Return every line from the one with "Practice. Put dots on the purple toy" through the one with "This is labelling", inclusive, exactly as it appears below.

Stored dataset items
((

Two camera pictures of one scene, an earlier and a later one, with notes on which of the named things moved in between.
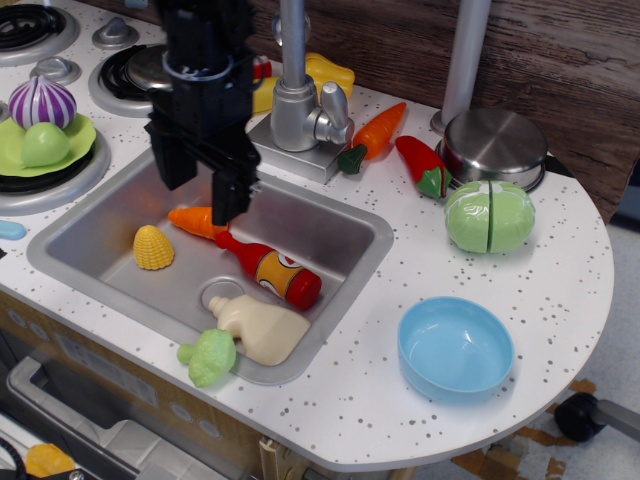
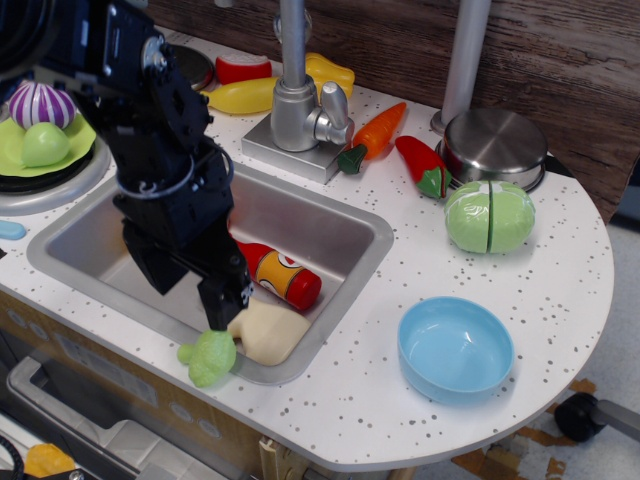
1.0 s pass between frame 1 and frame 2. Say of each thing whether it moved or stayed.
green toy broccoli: stayed
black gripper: moved
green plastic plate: stayed
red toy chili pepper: stayed
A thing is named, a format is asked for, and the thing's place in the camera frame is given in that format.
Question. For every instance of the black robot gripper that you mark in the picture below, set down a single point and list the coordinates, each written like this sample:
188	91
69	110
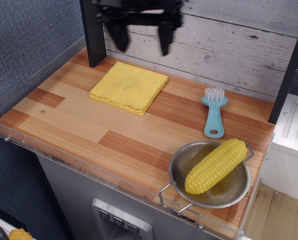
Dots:
118	14

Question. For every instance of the light blue dish brush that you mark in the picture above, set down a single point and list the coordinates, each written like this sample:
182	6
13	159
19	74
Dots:
214	98

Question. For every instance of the yellow folded cloth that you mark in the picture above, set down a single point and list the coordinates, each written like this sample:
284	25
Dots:
129	87

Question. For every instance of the yellow plastic corn cob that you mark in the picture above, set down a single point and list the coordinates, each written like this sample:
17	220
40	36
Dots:
215	166

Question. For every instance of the clear acrylic table guard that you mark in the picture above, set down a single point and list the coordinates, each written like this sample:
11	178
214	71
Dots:
59	120

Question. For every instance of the grey cabinet with dispenser panel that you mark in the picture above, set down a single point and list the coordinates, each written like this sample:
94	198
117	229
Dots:
98	210

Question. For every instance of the white appliance with ridged top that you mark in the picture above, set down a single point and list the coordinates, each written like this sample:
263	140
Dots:
279	170

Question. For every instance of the yellow object bottom left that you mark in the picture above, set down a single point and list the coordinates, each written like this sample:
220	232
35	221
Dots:
19	234

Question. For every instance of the black vertical post left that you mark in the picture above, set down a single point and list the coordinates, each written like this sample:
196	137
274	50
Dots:
93	32

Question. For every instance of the black vertical post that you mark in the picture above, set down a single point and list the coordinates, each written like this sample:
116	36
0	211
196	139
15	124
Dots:
285	86
93	32

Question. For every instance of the black vertical post right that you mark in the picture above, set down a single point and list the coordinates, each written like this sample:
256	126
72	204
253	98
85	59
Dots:
285	86

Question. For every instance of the steel bowl with wire handles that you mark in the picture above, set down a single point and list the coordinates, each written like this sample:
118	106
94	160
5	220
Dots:
227	192

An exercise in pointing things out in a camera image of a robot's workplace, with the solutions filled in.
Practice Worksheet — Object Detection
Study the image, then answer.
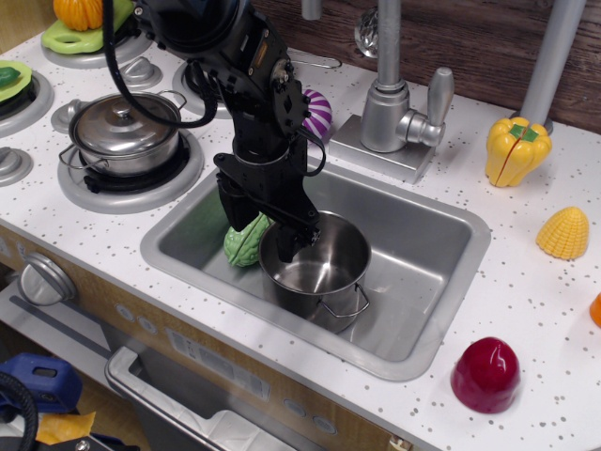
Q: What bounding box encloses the front right stove burner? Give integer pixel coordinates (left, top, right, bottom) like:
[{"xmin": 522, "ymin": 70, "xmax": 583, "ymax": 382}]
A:
[{"xmin": 57, "ymin": 131, "xmax": 204, "ymax": 214}]

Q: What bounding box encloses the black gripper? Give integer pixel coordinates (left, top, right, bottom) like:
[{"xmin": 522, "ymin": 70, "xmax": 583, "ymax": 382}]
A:
[{"xmin": 214, "ymin": 138, "xmax": 319, "ymax": 262}]

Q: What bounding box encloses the silver oven door handle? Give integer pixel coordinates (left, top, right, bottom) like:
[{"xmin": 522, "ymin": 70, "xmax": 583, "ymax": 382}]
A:
[{"xmin": 104, "ymin": 346, "xmax": 264, "ymax": 451}]

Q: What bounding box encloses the green toy plate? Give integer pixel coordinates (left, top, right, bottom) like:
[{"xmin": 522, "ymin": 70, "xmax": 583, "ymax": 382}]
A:
[{"xmin": 40, "ymin": 0, "xmax": 135, "ymax": 55}]

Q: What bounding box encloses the black cable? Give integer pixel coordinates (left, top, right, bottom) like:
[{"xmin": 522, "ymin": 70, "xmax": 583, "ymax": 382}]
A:
[{"xmin": 101, "ymin": 0, "xmax": 222, "ymax": 129}]

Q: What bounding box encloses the silver sink basin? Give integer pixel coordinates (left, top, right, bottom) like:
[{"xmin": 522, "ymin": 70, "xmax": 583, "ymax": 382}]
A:
[{"xmin": 141, "ymin": 164, "xmax": 490, "ymax": 381}]

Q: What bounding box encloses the silver toy faucet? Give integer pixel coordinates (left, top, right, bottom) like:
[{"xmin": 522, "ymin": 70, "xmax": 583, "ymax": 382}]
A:
[{"xmin": 329, "ymin": 1, "xmax": 455, "ymax": 183}]

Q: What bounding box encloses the clear crystal knob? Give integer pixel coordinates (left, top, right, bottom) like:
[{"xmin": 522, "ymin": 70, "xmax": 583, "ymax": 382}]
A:
[{"xmin": 354, "ymin": 7, "xmax": 378, "ymax": 59}]

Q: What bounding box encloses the orange toy pumpkin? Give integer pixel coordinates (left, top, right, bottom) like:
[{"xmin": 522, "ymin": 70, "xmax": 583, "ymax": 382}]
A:
[{"xmin": 53, "ymin": 0, "xmax": 103, "ymax": 31}]

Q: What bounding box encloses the silver oven knob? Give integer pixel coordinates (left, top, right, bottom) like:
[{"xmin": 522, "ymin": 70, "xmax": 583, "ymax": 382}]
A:
[{"xmin": 17, "ymin": 252, "xmax": 77, "ymax": 306}]

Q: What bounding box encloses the green toy cabbage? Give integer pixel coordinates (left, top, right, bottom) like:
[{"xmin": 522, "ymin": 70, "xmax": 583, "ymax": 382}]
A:
[{"xmin": 223, "ymin": 213, "xmax": 273, "ymax": 267}]

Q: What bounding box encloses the green toy on burner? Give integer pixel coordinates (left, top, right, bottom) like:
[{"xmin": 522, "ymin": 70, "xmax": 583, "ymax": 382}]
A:
[{"xmin": 0, "ymin": 60, "xmax": 33, "ymax": 102}]

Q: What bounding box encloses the blue clamp tool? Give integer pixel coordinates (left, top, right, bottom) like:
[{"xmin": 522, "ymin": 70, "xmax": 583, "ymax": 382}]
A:
[{"xmin": 1, "ymin": 353, "xmax": 83, "ymax": 413}]

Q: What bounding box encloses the purple striped toy vegetable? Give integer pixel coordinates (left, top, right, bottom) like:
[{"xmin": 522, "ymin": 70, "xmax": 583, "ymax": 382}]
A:
[{"xmin": 302, "ymin": 89, "xmax": 332, "ymax": 141}]

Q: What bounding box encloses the yellow toy corn piece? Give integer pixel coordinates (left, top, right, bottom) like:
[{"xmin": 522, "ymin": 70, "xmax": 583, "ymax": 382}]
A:
[{"xmin": 535, "ymin": 207, "xmax": 590, "ymax": 260}]

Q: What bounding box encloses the silver stove knob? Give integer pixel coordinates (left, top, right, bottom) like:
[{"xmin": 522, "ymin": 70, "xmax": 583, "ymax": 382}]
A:
[
  {"xmin": 0, "ymin": 147, "xmax": 33, "ymax": 187},
  {"xmin": 119, "ymin": 56, "xmax": 162, "ymax": 90}
]

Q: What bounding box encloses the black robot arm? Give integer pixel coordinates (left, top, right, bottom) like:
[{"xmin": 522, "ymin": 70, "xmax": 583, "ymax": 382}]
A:
[{"xmin": 135, "ymin": 1, "xmax": 321, "ymax": 262}]

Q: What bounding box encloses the silver vertical pole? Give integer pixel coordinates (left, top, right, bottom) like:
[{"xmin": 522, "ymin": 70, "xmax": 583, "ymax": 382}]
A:
[{"xmin": 512, "ymin": 0, "xmax": 587, "ymax": 134}]

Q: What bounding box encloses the back right stove burner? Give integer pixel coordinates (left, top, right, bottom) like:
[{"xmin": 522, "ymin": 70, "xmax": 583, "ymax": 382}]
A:
[{"xmin": 172, "ymin": 63, "xmax": 231, "ymax": 120}]

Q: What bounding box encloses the back left stove burner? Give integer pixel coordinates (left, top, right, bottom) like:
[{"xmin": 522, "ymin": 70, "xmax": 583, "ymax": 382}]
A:
[{"xmin": 41, "ymin": 35, "xmax": 151, "ymax": 70}]

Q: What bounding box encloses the yellow toy bell pepper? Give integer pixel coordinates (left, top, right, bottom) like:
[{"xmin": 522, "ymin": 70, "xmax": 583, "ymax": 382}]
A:
[{"xmin": 485, "ymin": 117, "xmax": 552, "ymax": 188}]

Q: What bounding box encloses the silver knob behind pot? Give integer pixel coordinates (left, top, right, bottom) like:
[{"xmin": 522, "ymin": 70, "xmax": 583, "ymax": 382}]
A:
[{"xmin": 51, "ymin": 99, "xmax": 88, "ymax": 134}]

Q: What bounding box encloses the steel lidded pot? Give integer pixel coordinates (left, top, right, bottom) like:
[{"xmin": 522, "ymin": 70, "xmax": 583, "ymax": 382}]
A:
[{"xmin": 59, "ymin": 95, "xmax": 179, "ymax": 178}]

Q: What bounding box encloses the silver left stove knob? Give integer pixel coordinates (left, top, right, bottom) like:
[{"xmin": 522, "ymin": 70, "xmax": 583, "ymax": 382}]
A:
[{"xmin": 0, "ymin": 147, "xmax": 33, "ymax": 187}]

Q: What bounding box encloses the red toy fruit half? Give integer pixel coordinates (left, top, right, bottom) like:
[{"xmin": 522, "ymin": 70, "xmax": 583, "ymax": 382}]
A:
[{"xmin": 451, "ymin": 337, "xmax": 520, "ymax": 413}]

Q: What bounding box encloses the orange toy fruit edge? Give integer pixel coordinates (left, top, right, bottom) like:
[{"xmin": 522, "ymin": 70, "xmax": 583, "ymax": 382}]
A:
[{"xmin": 589, "ymin": 294, "xmax": 601, "ymax": 327}]

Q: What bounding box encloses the left edge stove burner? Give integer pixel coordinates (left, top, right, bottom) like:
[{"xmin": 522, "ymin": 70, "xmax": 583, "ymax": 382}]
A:
[{"xmin": 1, "ymin": 70, "xmax": 54, "ymax": 138}]

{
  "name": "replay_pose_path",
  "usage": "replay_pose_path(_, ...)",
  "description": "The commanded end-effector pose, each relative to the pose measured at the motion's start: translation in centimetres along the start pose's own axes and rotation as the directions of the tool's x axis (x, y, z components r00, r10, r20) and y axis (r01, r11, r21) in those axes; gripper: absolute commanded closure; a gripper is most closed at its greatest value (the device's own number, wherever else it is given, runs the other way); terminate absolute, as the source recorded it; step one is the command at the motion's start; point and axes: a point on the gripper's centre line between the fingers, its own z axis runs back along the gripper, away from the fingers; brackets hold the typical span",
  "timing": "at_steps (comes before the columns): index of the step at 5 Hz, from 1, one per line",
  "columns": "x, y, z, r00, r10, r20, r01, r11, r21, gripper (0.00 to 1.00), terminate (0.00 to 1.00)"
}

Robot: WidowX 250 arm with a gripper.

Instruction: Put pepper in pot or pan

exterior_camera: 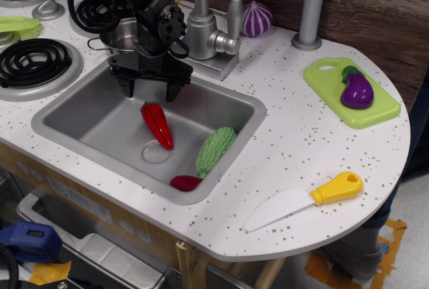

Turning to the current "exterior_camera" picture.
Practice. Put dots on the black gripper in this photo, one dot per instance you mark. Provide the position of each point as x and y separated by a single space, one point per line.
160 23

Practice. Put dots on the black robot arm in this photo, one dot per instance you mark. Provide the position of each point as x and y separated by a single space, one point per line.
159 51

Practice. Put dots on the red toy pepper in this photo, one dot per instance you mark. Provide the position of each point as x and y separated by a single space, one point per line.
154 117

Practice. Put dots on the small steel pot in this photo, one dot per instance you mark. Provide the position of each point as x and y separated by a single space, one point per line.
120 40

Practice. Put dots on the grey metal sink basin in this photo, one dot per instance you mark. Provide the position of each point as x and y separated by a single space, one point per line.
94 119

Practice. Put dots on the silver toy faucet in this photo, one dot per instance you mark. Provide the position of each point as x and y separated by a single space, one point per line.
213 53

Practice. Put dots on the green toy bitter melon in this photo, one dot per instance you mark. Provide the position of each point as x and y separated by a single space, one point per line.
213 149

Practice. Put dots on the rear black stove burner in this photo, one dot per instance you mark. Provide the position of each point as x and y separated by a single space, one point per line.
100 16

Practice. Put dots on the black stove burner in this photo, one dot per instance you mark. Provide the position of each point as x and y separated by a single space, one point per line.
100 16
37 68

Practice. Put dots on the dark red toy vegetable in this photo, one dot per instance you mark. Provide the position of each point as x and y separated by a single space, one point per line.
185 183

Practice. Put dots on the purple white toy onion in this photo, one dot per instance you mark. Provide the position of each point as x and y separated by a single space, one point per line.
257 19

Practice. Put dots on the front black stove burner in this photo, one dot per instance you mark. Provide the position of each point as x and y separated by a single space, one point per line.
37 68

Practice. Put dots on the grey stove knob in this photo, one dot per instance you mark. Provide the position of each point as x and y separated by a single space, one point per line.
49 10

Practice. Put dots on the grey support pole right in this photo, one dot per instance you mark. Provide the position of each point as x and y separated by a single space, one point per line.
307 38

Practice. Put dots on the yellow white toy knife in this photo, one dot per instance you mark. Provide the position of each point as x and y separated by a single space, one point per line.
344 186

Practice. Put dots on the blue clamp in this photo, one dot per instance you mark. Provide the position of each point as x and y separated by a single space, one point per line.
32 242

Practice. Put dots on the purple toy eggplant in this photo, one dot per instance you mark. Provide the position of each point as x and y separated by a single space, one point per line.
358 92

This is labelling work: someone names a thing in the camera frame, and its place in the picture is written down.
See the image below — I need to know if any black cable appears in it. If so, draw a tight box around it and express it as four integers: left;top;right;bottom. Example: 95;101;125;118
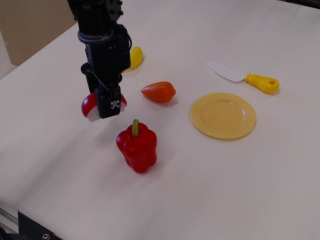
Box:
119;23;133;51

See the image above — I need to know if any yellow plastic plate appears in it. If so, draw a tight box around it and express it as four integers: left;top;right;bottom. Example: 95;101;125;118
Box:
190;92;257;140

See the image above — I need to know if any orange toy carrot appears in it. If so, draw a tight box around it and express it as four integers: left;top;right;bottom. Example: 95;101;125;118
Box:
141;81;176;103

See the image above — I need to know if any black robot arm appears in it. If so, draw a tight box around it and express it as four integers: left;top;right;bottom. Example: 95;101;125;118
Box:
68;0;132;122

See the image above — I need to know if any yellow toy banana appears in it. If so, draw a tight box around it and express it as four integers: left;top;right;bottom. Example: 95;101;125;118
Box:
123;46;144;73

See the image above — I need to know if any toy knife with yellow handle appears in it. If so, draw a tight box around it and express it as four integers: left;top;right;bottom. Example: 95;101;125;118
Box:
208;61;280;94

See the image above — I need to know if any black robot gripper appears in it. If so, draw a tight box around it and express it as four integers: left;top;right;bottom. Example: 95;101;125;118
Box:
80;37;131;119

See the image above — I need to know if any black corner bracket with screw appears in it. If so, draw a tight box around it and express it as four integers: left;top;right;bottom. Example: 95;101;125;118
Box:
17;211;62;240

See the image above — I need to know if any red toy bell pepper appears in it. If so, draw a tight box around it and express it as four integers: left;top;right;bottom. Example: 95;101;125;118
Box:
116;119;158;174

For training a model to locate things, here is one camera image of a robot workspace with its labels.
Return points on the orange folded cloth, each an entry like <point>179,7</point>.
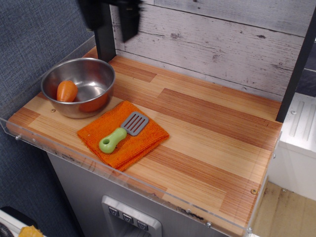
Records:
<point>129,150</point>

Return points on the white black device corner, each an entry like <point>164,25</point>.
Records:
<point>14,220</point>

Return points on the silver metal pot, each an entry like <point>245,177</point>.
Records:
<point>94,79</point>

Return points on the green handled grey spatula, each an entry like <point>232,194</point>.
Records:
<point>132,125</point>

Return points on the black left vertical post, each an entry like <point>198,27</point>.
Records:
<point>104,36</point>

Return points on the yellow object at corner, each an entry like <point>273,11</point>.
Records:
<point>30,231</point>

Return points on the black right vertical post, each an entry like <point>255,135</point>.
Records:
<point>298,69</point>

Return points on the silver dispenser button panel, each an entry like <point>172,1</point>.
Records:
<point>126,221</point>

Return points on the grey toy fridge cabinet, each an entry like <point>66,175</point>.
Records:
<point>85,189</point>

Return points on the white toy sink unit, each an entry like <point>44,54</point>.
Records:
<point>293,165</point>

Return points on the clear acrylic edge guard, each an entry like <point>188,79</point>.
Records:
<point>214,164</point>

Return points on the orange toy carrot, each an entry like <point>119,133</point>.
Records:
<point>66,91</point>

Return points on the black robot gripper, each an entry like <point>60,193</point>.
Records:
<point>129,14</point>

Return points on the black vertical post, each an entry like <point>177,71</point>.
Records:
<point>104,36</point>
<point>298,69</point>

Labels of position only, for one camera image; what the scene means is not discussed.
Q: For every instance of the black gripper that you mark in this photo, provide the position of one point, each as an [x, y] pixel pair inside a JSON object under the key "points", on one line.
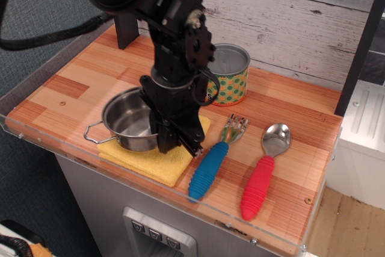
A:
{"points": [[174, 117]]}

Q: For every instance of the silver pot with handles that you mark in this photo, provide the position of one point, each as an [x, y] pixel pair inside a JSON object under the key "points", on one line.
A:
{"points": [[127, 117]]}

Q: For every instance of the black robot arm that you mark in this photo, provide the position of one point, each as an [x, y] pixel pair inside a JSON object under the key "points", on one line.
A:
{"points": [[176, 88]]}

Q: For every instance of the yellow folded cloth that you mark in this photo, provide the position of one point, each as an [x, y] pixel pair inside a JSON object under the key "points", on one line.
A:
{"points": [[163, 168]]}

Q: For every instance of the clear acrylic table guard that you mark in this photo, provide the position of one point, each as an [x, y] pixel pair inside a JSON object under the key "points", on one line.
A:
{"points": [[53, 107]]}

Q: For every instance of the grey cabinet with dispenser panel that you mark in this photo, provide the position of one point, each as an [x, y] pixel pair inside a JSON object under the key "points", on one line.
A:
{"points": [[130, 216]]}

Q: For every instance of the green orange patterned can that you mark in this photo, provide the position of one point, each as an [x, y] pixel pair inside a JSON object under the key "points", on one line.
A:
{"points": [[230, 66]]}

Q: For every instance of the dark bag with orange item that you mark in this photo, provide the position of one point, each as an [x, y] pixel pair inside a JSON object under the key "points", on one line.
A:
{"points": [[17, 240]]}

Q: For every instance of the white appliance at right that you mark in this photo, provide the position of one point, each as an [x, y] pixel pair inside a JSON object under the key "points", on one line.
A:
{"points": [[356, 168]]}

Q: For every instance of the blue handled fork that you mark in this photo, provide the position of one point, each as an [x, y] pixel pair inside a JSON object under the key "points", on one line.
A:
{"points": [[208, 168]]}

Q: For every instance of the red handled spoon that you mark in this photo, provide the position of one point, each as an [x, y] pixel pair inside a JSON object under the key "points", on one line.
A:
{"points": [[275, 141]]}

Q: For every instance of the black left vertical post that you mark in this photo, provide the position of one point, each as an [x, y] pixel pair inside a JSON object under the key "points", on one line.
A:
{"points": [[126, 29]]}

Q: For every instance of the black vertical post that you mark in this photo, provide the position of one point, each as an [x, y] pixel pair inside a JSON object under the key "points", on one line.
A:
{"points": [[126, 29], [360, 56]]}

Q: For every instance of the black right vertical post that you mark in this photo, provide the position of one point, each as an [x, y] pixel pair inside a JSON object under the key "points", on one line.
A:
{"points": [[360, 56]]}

))

-- Result of the exercise --
Practice. Put dots on the purple toy eggplant in this photo, one dot per instance you mark. Provide the position of each point as x and y separated by a single space, one point per line.
358 92

This is labelling work: someone names a thing in the camera frame, and its place in the picture is written down.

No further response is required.